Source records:
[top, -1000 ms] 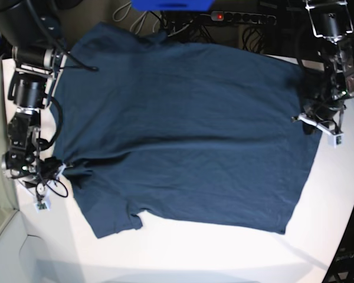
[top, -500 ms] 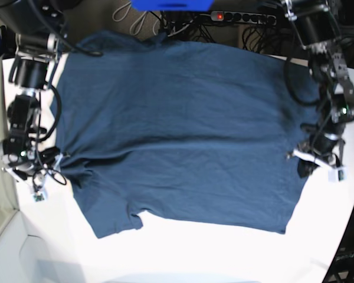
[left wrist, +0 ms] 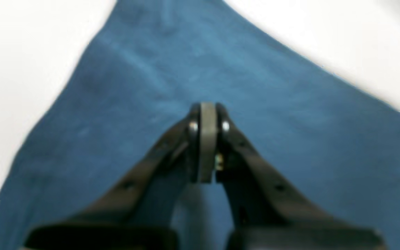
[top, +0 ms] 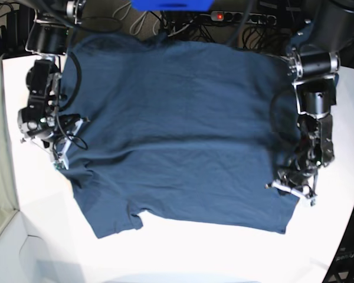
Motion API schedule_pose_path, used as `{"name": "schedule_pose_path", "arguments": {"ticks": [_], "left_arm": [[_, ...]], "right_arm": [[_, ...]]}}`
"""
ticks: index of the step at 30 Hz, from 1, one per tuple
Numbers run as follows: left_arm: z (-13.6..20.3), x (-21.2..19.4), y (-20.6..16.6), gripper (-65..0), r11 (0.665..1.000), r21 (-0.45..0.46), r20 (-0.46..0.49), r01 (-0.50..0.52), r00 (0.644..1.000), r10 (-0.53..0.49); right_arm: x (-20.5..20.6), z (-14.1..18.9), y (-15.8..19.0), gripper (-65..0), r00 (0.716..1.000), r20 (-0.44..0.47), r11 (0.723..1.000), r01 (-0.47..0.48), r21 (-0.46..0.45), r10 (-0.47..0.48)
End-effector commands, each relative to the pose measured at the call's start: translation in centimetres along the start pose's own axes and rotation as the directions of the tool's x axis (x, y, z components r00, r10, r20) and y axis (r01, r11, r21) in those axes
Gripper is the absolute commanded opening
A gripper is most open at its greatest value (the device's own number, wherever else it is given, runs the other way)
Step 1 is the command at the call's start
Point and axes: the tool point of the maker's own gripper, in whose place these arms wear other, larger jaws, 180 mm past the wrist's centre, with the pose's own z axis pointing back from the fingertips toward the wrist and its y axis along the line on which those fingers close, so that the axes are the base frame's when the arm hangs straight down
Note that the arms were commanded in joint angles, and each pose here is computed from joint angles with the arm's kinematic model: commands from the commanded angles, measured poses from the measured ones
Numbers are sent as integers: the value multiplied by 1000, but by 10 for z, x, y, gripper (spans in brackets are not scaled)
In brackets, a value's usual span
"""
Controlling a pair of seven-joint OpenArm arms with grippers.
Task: Layout the t-shirt on the table in an organized manner, then fold the t-shirt properly
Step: 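Grasp the shirt side edges with both grippers at mid-body, then pull the held side edges apart with both grippers to stretch the shirt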
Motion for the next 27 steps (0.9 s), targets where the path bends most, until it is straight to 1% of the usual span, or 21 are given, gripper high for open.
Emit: {"name": "schedule_pose_path", "arguments": {"ticks": [1, 2, 4, 8, 9, 11, 13, 17, 19, 22, 25, 27], "left_arm": [[1, 21, 5, -646, 1000, 10, 59, 16, 998, -16], [1, 16, 8, -646, 999, 22, 55, 30, 998, -32], [6, 1, 27, -646, 997, 59, 29, 55, 998, -57], [14, -22, 47, -646, 994, 86, -12, 71, 997, -70], [18, -23, 58, -646, 992, 104, -17, 75, 997, -74], [27, -30, 77, -646, 989, 136, -26, 62, 998, -59], [36, -39, 95, -646, 985, 168, -28, 33, 999, -28], [52, -44, 126, -646, 974, 227, -15, -21, 1000, 25], [54, -46, 131, -646, 972, 235, -18, -24, 999, 29], [58, -40, 131, -646, 972, 235, -1, -12, 1000, 12], [61, -27, 122, -646, 975, 220, 34, 18, 999, -26], [65, -18, 116, -646, 977, 211, 30, 37, 999, -45]], "right_arm": [[16, 4, -10, -650, 999, 47, 1000, 5, -22, -4], [12, 1, -10, -650, 999, 34, 1000, 7, -16, -6], [5, -8, -5, -650, 1000, 10, 1000, 14, 4, -14], [-6, -22, -1, -650, 1000, 6, 999, 21, 31, -21], [-9, -25, -3, -650, 1000, 2, 999, 21, 32, -21], [-16, -29, -2, -650, 1000, -11, 999, 24, 39, -23], [-20, -31, -9, -650, 1000, -22, 999, 20, 31, -19], [-11, -29, -20, -650, 1000, -11, 1000, 16, 11, -16], [-11, -27, -29, -650, 1000, -14, 1000, 9, -7, -9], [-12, -26, -34, -650, 1000, -16, 1000, 5, -15, -5], [-12, -26, -36, -650, 1000, -16, 1000, 0, -20, 0], [-11, -24, -43, -650, 1000, -18, 999, -7, -33, 7]]}}
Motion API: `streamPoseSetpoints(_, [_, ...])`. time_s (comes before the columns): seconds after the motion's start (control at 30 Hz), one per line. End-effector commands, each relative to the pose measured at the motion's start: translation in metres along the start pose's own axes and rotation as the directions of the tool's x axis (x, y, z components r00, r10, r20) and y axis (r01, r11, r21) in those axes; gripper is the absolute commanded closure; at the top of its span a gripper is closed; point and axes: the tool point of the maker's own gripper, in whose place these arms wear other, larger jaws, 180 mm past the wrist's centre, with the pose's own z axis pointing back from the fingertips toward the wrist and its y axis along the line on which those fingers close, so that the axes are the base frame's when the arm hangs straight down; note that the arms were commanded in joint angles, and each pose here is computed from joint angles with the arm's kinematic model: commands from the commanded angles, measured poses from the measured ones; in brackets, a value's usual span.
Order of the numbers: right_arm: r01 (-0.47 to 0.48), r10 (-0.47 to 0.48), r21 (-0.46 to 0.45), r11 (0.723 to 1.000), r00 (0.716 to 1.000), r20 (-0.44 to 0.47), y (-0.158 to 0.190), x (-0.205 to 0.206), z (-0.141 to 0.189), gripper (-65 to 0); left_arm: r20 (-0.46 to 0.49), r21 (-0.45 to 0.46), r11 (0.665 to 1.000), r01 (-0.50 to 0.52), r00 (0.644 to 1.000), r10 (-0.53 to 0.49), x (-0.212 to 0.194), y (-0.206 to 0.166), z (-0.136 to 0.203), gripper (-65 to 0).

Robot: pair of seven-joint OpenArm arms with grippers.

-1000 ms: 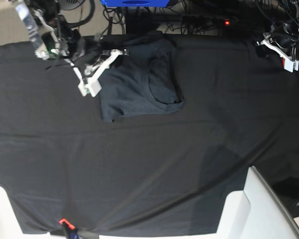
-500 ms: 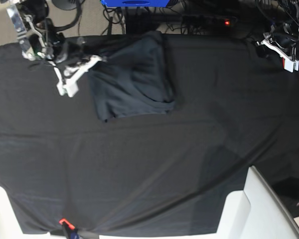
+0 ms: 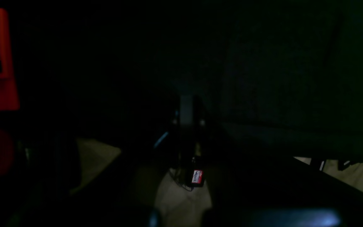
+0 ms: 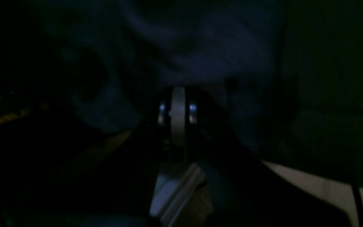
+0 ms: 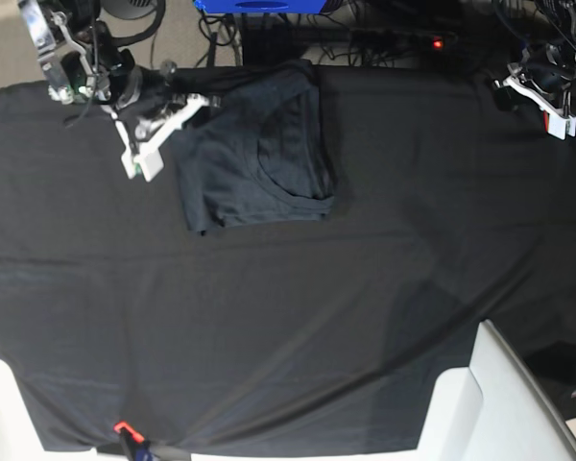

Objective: Fold the T-shirt properly
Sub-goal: 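Press and tuck the shirt's side edge with the right gripper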

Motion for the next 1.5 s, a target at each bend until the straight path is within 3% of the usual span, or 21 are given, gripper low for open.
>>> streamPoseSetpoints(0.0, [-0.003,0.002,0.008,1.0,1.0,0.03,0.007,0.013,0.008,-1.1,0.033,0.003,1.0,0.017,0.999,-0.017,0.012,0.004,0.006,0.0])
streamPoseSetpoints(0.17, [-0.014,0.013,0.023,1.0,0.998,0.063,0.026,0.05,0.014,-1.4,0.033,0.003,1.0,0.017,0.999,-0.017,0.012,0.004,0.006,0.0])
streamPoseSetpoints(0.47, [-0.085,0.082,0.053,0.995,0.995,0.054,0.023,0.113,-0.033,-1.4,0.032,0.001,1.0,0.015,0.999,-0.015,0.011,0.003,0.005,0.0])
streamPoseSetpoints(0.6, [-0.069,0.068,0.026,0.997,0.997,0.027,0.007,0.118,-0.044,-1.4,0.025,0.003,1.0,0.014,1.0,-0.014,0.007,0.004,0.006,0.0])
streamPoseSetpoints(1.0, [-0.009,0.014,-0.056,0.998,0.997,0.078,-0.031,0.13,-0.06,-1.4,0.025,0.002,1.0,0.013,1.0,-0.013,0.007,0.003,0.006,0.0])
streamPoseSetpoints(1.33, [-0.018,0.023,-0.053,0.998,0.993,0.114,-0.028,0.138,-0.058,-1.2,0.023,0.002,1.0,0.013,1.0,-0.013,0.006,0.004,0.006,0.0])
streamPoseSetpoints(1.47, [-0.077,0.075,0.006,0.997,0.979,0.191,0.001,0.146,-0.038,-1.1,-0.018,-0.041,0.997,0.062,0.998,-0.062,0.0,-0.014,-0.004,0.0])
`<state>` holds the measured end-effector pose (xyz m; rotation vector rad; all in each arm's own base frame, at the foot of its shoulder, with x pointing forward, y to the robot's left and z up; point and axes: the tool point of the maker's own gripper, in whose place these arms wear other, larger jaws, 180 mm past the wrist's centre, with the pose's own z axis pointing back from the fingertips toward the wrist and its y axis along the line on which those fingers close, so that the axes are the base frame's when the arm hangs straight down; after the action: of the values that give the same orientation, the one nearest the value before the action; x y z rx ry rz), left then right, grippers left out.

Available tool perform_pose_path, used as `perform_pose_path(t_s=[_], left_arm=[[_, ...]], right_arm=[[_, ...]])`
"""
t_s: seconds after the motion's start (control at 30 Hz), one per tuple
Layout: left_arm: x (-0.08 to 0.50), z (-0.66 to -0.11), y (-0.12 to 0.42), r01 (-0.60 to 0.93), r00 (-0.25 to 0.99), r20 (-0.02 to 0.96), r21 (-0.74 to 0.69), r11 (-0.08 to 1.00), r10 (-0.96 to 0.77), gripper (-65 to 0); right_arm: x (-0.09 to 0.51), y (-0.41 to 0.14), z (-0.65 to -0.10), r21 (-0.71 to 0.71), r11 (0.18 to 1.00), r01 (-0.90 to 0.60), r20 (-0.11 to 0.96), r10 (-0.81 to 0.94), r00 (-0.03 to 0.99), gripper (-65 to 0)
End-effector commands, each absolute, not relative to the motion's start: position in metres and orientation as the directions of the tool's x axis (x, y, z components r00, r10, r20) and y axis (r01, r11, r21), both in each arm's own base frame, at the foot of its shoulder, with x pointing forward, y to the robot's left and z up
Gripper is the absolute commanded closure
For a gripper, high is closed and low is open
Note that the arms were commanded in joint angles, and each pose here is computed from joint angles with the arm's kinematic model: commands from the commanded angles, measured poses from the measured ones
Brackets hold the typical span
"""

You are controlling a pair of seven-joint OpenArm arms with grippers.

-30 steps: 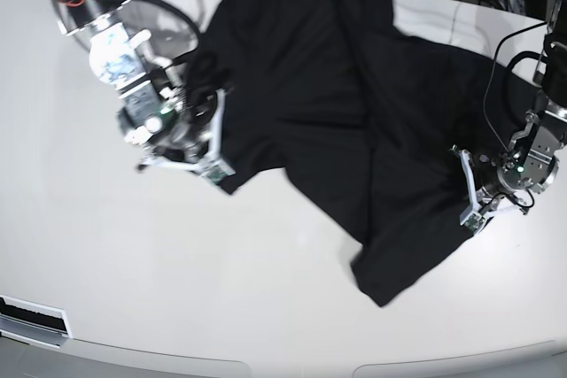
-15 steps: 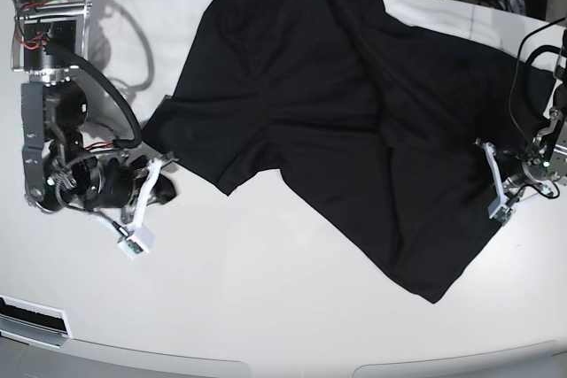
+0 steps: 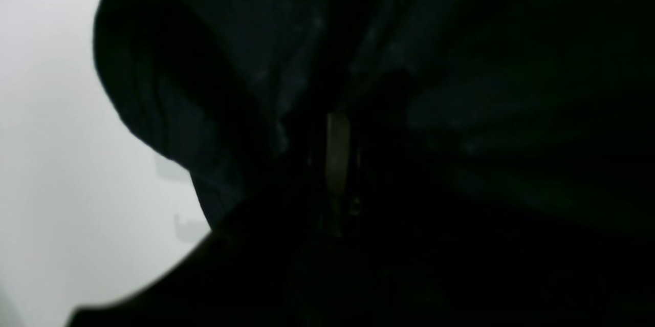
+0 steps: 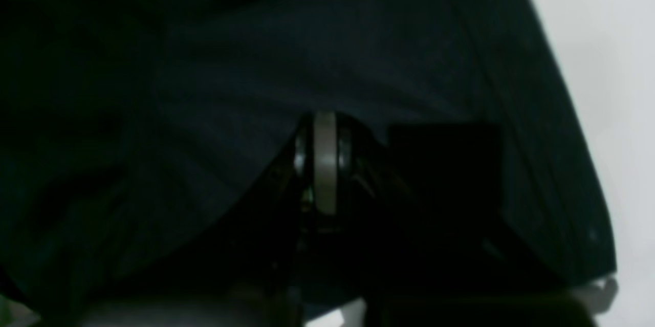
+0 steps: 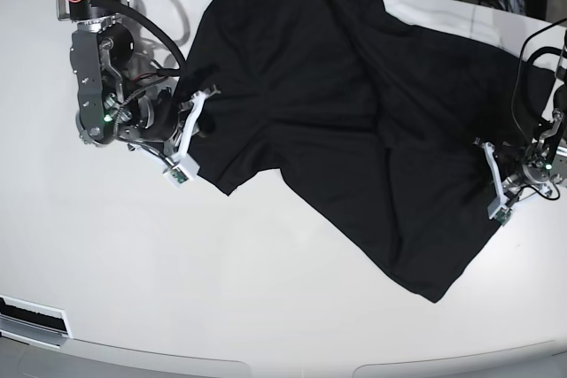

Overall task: Layout the t-shirt on the table in an organized manner, then fold the t-shirt properly
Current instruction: 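Pull the shirt edges apart with both grippers to smooth it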

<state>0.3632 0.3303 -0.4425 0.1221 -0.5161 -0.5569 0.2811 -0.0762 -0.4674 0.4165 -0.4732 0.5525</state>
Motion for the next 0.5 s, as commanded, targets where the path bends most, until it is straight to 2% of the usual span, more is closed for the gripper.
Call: perform_pose_path(t_s=[0.0,0.2,0.33,0.47], left_arm=[[0.375,-0.425,0.339,0.458,0.714,0.452,0.275,0.845,-0.534,0.0],[0.371,-0.417,0.337,0.469,0.739,0.404,0.265,0.842,-0.539,0.0],[0.369,-0.405,0.336,0.485,0.736,0.404,0.243,0.840,-0.543,0.0],[0.370,-0.391,0.346,0.476,0.732,0.420,0.248,0.844,-0.536,0.0]], right_arm=[[0.291,-0.082,-0.467,0.215,0.782,-0.585,0.524,0.413,0.745,0.0],[0.309,-0.130,-0.491,0.073,0.883,-0.464,0.412,0.397,0.820,0.0],[0.332,-0.170,-0.483,-0.075,0.943,-0.324,0.399,0.326,0.857,0.0],[0.355,-0.211,-0.465,-0.215,0.960,-0.179,0.422,0.256,0.869,0.0]])
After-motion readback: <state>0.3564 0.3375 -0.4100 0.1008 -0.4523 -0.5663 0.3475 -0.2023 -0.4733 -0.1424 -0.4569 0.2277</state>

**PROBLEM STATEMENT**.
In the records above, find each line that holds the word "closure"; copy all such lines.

**OUTPUT FOR THIS TASK**.
Motion API: `streamPoseSetpoints(_, [_, ...])`. time_s (comes before the columns): seconds after the motion's start (control at 30 Hz), one per line. End-effector commands, each relative to the pose measured at the motion's start: translation in metres along the start pose's own axes and rotation as the directions of the tool's x axis (x, y, z components r00, r10, r20) and y axis (r01, r11, r21) in those axes; gripper is the absolute commanded closure; at the top of its span a gripper is closed; point and axes: the tool point of the maker's own gripper, in whose place these arms wear other, larger jaws, 180 mm past the wrist's centre, with the pose's own z axis pointing back from the fingertips toward the wrist and its y axis along the line on which those fingers close, so that the axes are the base frame's when the arm hangs straight down; note that the arms were commanded in joint angles, and each pose here is computed from joint angles with the arm's kinematic model: commands from the commanded angles, measured poses from the measured ones; in brackets, a value's usual span.
Gripper is the absolute commanded closure

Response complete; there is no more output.